Безграничная власть пьянит. Отметиться с властелином — приобщение к избранным, к историческому эксклюзиву. Умом я понимаю, что эти трусливые подонки, члены Политбюро, которые улыбаются отцу, все эти ворошиловы, кагановичи, берии — стая волков, которые в чистом поле, в снегах, при свете луны, готовы разорвать моего папу на куски. Я слышу, как они воют. Когда они съедят папу, он станет их, превратится в молодого волка. Невежды и преступники, по которым плачет виселица. Отцовский начальник Молотов — идеологически взбесившийся сухарь с постным лицом. Сталин — политический серийный убийца. Что бы я с ними сделал? — Убил. Мне не о чем с ними говорить. Но я почему-то все равно млею, мне сладко. Это — иллюзия оргазма.
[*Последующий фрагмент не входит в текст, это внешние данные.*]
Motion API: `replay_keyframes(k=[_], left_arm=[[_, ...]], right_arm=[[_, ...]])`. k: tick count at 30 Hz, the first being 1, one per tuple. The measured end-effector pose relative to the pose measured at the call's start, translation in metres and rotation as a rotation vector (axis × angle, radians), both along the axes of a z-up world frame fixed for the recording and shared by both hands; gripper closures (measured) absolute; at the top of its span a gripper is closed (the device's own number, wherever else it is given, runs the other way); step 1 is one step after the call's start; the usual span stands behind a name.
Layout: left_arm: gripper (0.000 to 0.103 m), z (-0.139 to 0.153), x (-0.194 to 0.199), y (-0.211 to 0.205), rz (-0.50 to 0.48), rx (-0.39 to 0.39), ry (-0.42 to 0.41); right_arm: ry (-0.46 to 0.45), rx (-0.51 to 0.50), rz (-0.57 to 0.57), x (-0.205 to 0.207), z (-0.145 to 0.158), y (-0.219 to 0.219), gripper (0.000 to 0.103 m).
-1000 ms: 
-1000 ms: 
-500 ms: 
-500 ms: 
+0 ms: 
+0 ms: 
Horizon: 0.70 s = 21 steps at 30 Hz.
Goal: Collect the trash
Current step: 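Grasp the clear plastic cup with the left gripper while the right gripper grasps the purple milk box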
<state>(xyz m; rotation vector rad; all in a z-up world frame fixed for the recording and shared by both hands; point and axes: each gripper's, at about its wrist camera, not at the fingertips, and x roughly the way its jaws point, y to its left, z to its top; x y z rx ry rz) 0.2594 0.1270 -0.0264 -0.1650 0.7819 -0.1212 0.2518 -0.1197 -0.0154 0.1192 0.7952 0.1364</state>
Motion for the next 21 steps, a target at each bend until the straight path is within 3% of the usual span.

Правда власти не принадлежит сочувствию. Она — за убийцами. Большая политика начинается с крови. Русская власть — грубая, блевотная, состоящая из мужских анекдотов, мата, бифштекса из сырого мяса, забывчивости, мутной головы, долгосрочного пьянства, садизма, луковой отрыжки, безнаказанности, унижения всех подряд — вызывает во мне брезгливость, отвращение. Привлеки они меня к себе с их циничной фамильярностью — я бы на следующий день побежал всем рассказывать, какое они говно. Но если бы власть задалась целью купить меня, я бы попал в сложное положение. Мне нравится думать о том, как красноармейцы насиловали и убивали молодых дворянок. Лежу — представляю. Я — виртуальный мучитель, в реальности ненавидящий насилие, не переносящий даже товарищеского «тыканья» всякой сволочи. Но почему я все-таки не равнодушен, почему меня суетит эта тема? Почему я вообще так отзывчив к суете, почему я так мелочно беспокоен? Писательская слава — тень власти. Но иногда так хочется выйти из тени.
<>
Сталин изумлял отца своим человеколюбием. То он у себя на даче приходил, большой хлопотун, проверить в комнату помощника, какую постель ему постелили, щупал, мягки ли подушки, то с пониманием относился, казалось бы, к совершенно недопустимым вещам. Коллега отца, Иван Иванович Лапшов, выпив лишнего за ужином в сочинской резиденции Сталина и заблудившись в коридорах, с трудом нашел отведенную ему комнату. Он сел за стол, выдвинул ящик и — протрезвел, увидев коллекцию трубок. За спиной раздался голос «большого хозяина»:
— Что вы там роетесь в моем столе?
Бедный аппаратчик отделался всего лишь жутким испугом. При этом отец утверждал, что Сталин не терпел никакой фамильярности. В качестве примера он приводил историю, случившуюся с советским послом в Польше Лебедевым, который не раз приезжал с Гомулкой и другими польскими руководителями в Москву на переговоры, принимал участие в доверительных беседах в Кремле. Лебедев позволил себе прислать Сталину из Варшавы в 1951 году свою книгу о построении основ социализма в странах народной демократии с запиской: «Тов. И. В. Сталину на отзыв». На этой записке Сталин начертал резолюцию: «Отозвать».
<>
Но больше всего отец любил вспоминать многолюдный обед в Кремлевском дворце. Он сидит рядом со Сталиным и переводит неторопливую беседу с главным гостем. Вождь в парадном, кремового цвета мундире генералиссимуса находится в добром расположении духа, время от времени пригубляет бокал с вином. Молодые, подтянутые официанты снуют, четко меняя приборы после каждого блюда, выставляя на стол все новые тарелки с большими гербами Советского Союза. Подают индейку. У официанта, поливающего блюдо брусничным соусом из-за плеча Сталина, дергается рука. Красные капли текут на китель генералиссимуса. Стол замирает. Берия хмурится и ненадолго выходит из-за стола. Сталин даже бровью не повел. К нему подскакивает старший официант и лихорадочно трет влажной тряпочкой запачканные места. Сталин легким жестом останавливает его. Пропал и больше не появился молодой виновник происшествия. За столом вновь царит сдержанное оживление.